**Task requirements**: Using only the entries below, output the lines starting at the one containing "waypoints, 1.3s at" and ending at the one containing "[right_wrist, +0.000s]", exactly and inclusive of both, omitting the pictures.

**Information supplied**:
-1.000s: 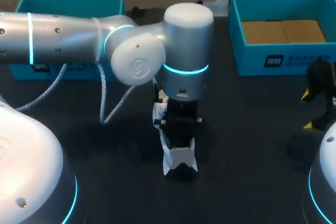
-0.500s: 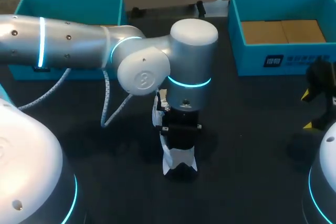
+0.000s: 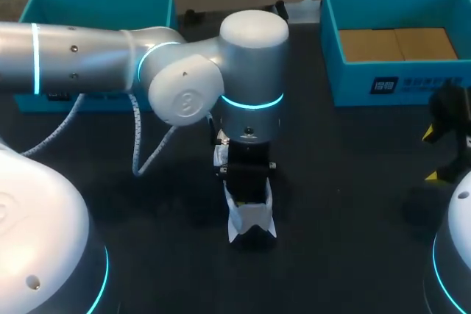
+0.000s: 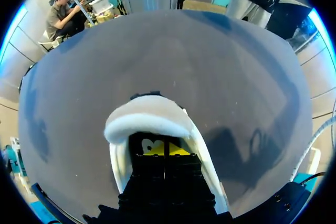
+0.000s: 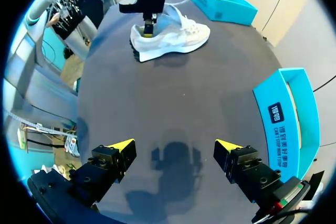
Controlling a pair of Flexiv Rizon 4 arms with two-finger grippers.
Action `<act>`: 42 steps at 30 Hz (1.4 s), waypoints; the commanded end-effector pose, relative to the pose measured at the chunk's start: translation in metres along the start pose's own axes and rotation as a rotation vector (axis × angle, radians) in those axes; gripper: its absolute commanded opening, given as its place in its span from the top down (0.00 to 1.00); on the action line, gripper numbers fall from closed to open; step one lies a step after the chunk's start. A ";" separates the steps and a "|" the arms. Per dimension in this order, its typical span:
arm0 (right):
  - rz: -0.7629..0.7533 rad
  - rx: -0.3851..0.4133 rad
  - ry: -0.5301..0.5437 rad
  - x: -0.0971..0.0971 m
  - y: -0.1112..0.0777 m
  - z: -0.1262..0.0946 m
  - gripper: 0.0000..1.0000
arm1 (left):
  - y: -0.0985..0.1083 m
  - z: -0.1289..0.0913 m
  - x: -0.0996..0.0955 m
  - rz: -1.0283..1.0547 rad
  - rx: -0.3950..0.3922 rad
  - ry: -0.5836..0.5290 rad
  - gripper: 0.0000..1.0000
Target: Take the shoe out of the shoebox, open the shoe tongue, remove and reinsert the insole, then place the shoe into the shoebox
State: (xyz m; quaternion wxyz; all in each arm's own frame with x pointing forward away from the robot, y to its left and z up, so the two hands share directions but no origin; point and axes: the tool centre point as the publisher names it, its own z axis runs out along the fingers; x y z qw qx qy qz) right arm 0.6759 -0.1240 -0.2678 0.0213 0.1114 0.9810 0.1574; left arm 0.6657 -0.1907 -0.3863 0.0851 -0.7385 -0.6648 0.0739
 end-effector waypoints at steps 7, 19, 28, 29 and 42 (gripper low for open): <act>0.001 0.004 -0.002 0.001 0.000 0.000 0.00 | 0.014 0.023 0.010 -0.019 -0.016 0.125 1.00; 0.001 0.004 -0.002 0.001 0.000 0.000 0.00 | 0.009 0.000 0.016 -0.040 -0.047 0.048 1.00; 0.001 0.004 -0.002 0.001 0.000 0.000 0.00 | 0.017 -0.033 0.017 -0.113 -0.153 -0.046 1.00; 0.001 0.004 -0.002 0.001 0.000 0.000 0.00 | 0.018 -0.034 0.017 -0.121 -0.155 -0.053 1.00; 0.001 0.004 -0.002 0.001 0.000 0.000 0.00 | 0.032 -0.027 0.001 -0.219 -0.187 -0.080 1.00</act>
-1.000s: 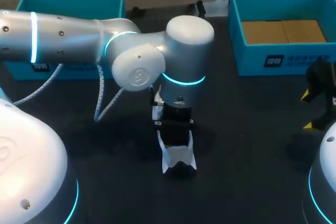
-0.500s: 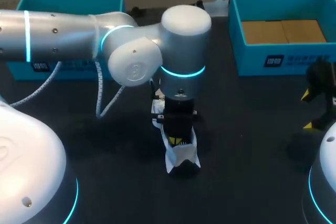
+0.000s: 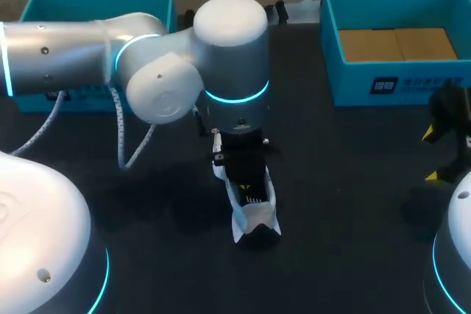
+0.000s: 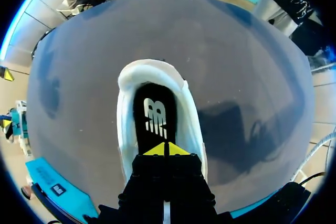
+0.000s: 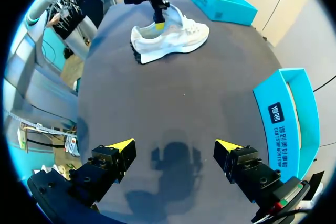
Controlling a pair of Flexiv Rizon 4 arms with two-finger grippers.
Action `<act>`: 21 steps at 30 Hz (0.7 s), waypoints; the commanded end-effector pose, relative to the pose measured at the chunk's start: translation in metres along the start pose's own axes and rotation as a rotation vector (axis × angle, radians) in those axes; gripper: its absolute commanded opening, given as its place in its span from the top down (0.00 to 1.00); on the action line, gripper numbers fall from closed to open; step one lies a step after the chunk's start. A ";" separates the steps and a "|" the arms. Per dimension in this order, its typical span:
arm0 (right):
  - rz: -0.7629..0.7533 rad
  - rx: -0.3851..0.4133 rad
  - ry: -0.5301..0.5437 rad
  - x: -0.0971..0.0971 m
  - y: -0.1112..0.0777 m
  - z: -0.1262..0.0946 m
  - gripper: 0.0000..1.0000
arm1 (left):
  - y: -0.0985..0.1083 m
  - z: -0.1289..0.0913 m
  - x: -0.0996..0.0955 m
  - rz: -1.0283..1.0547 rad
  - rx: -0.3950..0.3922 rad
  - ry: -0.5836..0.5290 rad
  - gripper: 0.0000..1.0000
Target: Take the shoe out of the shoebox, open the shoe tongue, remove and reinsert the insole, then place the shoe into the shoebox
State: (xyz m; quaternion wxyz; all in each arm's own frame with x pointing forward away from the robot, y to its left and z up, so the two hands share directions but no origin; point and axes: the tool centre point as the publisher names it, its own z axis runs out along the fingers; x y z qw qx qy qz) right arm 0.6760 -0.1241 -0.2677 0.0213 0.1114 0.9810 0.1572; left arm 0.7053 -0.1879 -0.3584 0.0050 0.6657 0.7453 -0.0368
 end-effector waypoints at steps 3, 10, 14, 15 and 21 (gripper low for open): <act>0.001 0.003 -0.002 0.001 0.000 0.001 0.00 | -0.003 0.011 -0.007 -0.016 -0.013 0.018 1.00; 0.001 0.003 -0.002 0.001 0.000 0.001 0.00 | 0.003 0.015 -0.005 -0.032 -0.032 0.027 0.53; 0.001 0.003 -0.002 0.001 0.000 0.001 0.00 | 0.006 0.014 -0.004 -0.043 -0.017 0.048 0.00; 0.001 0.003 -0.002 0.001 0.000 0.001 0.00 | 0.006 0.013 -0.004 -0.045 -0.017 0.049 0.00; 0.001 0.003 -0.002 0.001 0.000 0.001 0.00 | 0.007 0.011 0.004 -0.082 0.007 0.054 0.00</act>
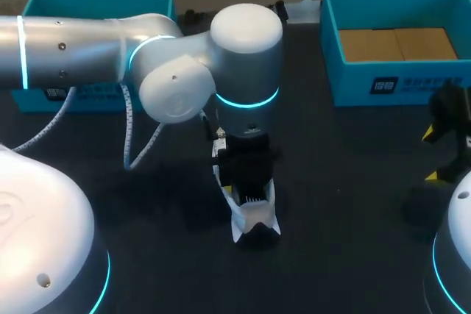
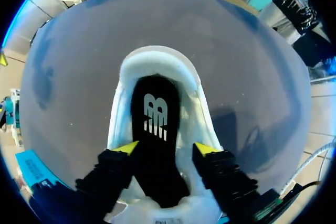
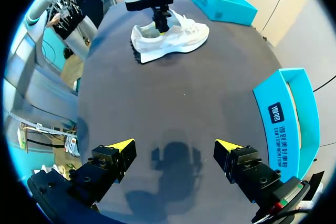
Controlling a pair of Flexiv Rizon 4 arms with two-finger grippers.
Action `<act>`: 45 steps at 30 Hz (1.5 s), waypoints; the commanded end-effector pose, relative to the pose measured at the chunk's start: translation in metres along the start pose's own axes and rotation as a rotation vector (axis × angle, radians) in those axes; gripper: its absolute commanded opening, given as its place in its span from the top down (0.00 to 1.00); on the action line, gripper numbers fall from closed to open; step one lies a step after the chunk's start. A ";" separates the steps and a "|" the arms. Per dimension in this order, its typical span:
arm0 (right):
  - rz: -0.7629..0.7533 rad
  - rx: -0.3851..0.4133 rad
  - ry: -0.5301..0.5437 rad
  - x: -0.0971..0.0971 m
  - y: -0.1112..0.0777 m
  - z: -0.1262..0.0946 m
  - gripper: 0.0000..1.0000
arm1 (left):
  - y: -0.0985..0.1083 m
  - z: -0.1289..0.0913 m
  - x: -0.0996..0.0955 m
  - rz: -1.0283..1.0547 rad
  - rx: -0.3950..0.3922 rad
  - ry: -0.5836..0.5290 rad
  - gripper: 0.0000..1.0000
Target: Take the shoe out of the shoebox, open the shoe tongue, remove and reinsert the insole, then place the shoe into the shoebox
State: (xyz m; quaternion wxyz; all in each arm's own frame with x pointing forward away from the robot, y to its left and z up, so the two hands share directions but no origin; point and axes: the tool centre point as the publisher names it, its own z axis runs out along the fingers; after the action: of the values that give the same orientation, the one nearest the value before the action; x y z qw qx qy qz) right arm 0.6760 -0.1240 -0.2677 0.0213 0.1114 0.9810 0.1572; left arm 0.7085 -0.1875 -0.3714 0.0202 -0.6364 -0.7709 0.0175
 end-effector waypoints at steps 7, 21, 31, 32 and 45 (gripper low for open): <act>0.001 0.003 -0.002 0.001 0.000 0.001 0.00 | -0.002 -0.006 0.003 0.006 0.011 -0.018 0.00; 0.001 0.003 -0.002 0.001 0.000 0.001 0.00 | -0.013 -0.017 0.002 0.031 0.039 -0.014 0.00; 0.001 0.003 -0.002 0.001 0.000 0.001 0.00 | 0.004 -0.014 0.006 -0.002 0.031 0.007 0.00; 0.001 0.003 -0.002 0.001 0.000 0.001 0.00 | 0.006 -0.015 0.006 -0.007 0.033 0.006 0.00; 0.001 0.003 -0.002 0.001 0.000 0.001 0.00 | 0.025 -0.032 0.010 -0.048 0.032 -0.052 0.00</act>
State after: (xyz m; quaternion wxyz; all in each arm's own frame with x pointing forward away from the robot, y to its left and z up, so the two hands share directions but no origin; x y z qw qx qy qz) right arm 0.6760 -0.1240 -0.2677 0.0213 0.1114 0.9810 0.1572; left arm 0.7323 -0.1827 -0.3460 0.0161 -0.6162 -0.7864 0.0404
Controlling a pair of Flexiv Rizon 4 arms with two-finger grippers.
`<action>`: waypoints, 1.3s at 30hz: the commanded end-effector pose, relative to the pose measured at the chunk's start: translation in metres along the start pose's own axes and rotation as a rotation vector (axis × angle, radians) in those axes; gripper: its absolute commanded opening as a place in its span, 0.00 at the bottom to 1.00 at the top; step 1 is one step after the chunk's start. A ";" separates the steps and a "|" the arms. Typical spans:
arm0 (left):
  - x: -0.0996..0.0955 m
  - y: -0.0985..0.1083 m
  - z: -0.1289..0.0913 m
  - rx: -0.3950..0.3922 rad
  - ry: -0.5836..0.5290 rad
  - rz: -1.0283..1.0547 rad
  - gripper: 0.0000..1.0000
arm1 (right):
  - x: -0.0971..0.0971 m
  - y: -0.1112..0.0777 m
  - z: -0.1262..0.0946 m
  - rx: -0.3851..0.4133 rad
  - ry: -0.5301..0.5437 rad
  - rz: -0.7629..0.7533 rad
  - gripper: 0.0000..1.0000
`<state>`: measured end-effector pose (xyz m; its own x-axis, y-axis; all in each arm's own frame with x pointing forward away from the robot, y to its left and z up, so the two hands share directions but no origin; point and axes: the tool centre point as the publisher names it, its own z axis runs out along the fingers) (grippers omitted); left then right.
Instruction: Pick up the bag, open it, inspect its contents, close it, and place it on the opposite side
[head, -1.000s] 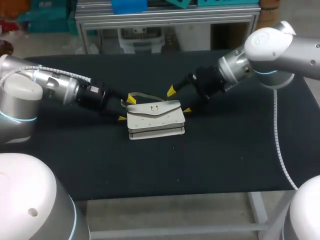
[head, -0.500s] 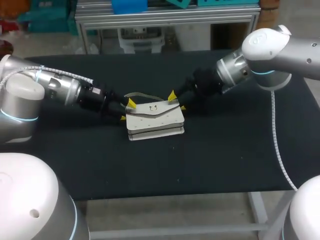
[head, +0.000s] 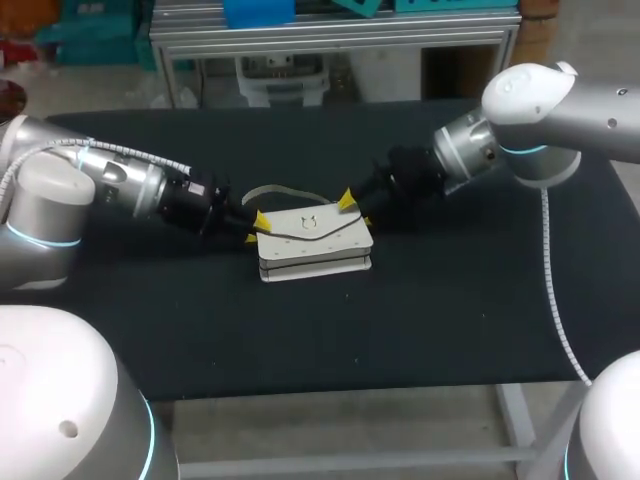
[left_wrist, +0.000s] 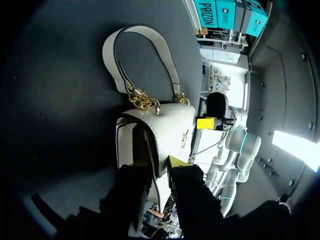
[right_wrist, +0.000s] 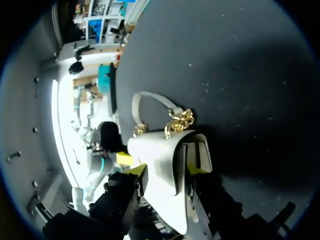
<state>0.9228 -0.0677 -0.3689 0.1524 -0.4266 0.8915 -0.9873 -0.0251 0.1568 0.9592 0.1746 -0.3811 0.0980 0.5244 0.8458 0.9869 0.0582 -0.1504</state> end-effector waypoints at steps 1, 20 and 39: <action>0.001 -0.002 0.012 0.008 -0.004 -0.005 0.16 | -0.001 -0.001 0.009 0.002 0.003 0.000 0.26; 0.011 -0.004 0.017 0.016 0.002 0.026 0.65 | -0.002 -0.015 0.008 -0.063 -0.019 0.003 0.91; 0.032 0.000 0.005 0.069 0.020 0.088 0.00 | 0.010 -0.014 0.001 -0.111 -0.035 -0.017 0.00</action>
<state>0.9335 -0.0732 -0.3494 0.0663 -0.4022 0.9131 -0.9978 -0.0346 0.0572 0.9532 0.1675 -0.3752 0.0792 0.5459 0.8341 0.9963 -0.0152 -0.0846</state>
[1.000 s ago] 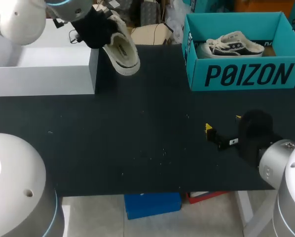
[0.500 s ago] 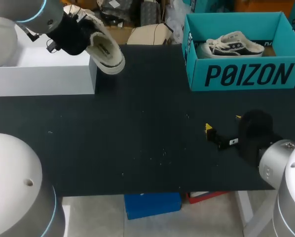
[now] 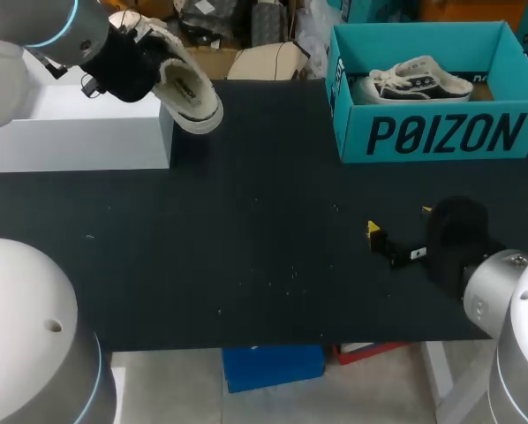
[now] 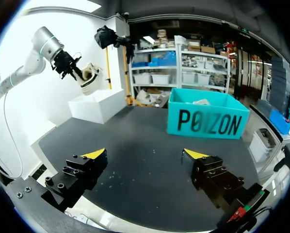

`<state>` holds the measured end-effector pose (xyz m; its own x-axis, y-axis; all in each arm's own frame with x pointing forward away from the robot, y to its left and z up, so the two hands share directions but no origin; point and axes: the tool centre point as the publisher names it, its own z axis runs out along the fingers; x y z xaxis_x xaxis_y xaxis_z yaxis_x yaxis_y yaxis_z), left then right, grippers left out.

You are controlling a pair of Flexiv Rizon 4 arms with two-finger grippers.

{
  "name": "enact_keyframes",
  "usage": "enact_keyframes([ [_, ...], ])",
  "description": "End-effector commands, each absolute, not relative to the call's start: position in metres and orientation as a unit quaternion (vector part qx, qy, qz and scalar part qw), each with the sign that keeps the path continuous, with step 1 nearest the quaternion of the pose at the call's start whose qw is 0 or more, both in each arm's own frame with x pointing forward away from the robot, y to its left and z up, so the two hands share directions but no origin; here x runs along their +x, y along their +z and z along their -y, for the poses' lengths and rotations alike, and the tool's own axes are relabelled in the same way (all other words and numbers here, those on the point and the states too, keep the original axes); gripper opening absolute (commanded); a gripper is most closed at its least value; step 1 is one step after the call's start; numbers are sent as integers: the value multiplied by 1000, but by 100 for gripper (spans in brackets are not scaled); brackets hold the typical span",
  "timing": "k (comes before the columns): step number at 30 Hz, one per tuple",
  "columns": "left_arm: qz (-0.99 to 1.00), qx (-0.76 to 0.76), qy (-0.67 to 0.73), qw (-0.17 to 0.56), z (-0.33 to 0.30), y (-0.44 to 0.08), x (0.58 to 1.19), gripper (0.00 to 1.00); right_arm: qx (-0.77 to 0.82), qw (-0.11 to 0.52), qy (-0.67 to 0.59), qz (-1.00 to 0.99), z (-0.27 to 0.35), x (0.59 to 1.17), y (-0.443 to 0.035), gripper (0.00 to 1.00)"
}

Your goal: Take the shoe out of the shoebox, open the shoe tongue, remove and reinsert the insole, then place the shoe into the shoebox

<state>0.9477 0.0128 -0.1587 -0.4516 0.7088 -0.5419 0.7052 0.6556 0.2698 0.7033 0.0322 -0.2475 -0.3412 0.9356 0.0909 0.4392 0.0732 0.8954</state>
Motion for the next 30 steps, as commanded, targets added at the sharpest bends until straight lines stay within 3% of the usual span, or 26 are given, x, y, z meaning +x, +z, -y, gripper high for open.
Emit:
enact_keyframes([
  [1,-851,415,3,321,-13,-158,948,0,512,280,449,-677,-39,701,-246,100],
  [16,-943,216,-1,254,-119,-154,995,0,512,280,449,-677,-39,701,-246,100],
  [30,-976,79,-1,201,-185,-194,1036,0,512,280,449,-677,-39,701,-246,100],
])
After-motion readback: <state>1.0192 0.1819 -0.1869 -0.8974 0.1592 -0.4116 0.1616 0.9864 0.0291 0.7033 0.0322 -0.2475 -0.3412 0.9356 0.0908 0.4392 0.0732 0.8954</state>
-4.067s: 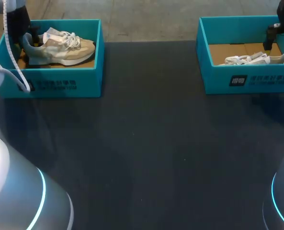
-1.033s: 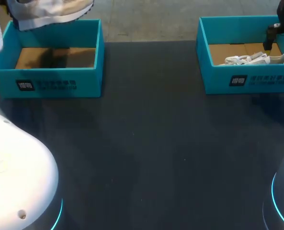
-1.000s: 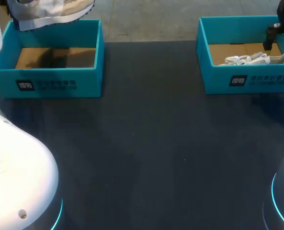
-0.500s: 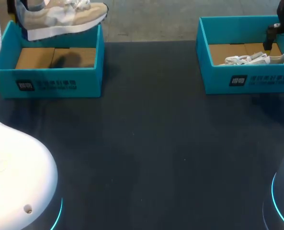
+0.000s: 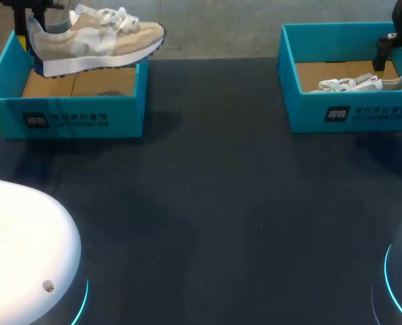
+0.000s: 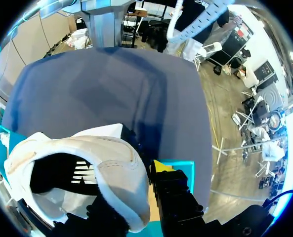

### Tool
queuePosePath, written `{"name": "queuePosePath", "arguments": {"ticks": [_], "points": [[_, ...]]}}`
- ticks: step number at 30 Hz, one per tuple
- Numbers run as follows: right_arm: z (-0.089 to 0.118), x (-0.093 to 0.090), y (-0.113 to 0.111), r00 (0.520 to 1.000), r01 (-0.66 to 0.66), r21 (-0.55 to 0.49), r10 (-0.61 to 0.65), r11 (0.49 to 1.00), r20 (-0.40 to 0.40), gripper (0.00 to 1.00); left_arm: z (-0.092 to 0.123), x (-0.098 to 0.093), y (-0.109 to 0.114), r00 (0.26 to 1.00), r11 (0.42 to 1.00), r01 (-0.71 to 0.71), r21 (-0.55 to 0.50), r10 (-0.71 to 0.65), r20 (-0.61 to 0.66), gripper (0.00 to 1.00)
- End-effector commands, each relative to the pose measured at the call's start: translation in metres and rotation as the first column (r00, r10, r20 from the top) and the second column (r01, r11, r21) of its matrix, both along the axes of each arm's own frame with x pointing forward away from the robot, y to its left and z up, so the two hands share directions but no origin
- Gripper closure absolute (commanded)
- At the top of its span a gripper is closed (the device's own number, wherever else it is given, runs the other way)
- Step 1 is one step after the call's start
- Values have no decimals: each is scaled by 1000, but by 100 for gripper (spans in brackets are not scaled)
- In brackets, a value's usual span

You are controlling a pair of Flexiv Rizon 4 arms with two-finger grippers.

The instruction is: Take the shoe out of the shoebox, open the shoe tongue, remove and reinsert the insole, then place the shoe into the shoebox

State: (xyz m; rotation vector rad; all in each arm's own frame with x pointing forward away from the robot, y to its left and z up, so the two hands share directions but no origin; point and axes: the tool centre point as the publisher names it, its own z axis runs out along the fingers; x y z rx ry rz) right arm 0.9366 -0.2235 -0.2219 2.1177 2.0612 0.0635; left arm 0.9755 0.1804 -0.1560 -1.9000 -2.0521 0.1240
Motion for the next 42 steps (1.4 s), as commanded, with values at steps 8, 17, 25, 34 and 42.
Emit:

**Result of this task**:
`<action>`: waypoints, 1.3s at 30hz: the commanded end-effector pose, relative to the pose measured at the chunk's start: translation in metres along the start pose's own axes and rotation as a rotation vector (axis × angle, radians) in those axes; gripper: its absolute commanded opening as a place in its span, 0.00 at the bottom to 1.00 at the top; step 1 is one step after the chunk's start. A ";" separates the steps and a "|" the arms. Typical spans:
arm0 (left):
  - x: -0.0996..0.0955 m
  - y: -0.0985..0.1083 m
  - z: -0.1289..0.0913 m
  - rx: -0.3950..0.3922 rad
  - ry: -0.5836..0.5290 rad
  - rz: -1.0283..1.0547 rad
  - gripper: 0.0000..1.0000
arm1 (right):
  - x: -0.0971..0.0971 m
  - y: -0.1112..0.0777 m
  - z: -0.1262..0.0946 m
  - rx: -0.3851..0.4133 rad
  - ry: -0.5301..0.5437 rad
  - rz: -0.7629..0.7533 rad
  - gripper: 0.0000..1.0000
`<state>`: measured end-effector pose (xyz m; its own x-axis, y-axis; all in each arm's own frame with x pointing forward away from the robot, y to its left and z up, so the two hands share directions but no origin; point and axes: the tool centre point as the publisher names it, its own z axis runs out along the fingers) (grippers omitted); left then right.
Instruction: Pick up the bag, open it, inspect its contents, close it, and place it on the opposite side
[head, -1.000s] 
[head, -0.500s] 
[head, +0.000s] 
[left_wrist, +0.000s] 
[right_wrist, +0.000s] 

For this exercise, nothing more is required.